Problem description - If a line below contains "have", add it to your tally, then answer with the tally alone.

Supplied information Block Start

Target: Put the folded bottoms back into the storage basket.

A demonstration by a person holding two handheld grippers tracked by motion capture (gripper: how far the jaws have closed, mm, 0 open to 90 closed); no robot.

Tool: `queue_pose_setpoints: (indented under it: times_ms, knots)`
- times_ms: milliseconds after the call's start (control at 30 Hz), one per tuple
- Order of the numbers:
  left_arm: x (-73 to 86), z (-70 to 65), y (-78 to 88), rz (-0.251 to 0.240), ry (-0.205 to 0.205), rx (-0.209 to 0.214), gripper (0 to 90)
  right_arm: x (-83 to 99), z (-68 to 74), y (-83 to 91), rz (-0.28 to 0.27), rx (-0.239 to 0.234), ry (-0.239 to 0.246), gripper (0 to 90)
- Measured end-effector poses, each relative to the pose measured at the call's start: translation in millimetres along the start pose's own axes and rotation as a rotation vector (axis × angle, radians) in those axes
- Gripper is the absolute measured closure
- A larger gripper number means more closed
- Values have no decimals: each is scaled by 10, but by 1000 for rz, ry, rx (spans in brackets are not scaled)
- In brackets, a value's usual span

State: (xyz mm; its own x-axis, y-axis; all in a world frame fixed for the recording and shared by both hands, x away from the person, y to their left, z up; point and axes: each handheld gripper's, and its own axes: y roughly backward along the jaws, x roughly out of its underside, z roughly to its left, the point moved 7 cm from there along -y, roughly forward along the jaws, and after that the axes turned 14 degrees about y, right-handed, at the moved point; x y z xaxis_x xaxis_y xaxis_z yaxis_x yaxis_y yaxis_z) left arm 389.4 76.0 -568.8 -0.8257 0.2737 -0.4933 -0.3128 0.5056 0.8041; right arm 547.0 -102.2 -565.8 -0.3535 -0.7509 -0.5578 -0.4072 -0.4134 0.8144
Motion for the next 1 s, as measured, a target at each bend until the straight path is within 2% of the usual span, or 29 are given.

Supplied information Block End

Written answer - 2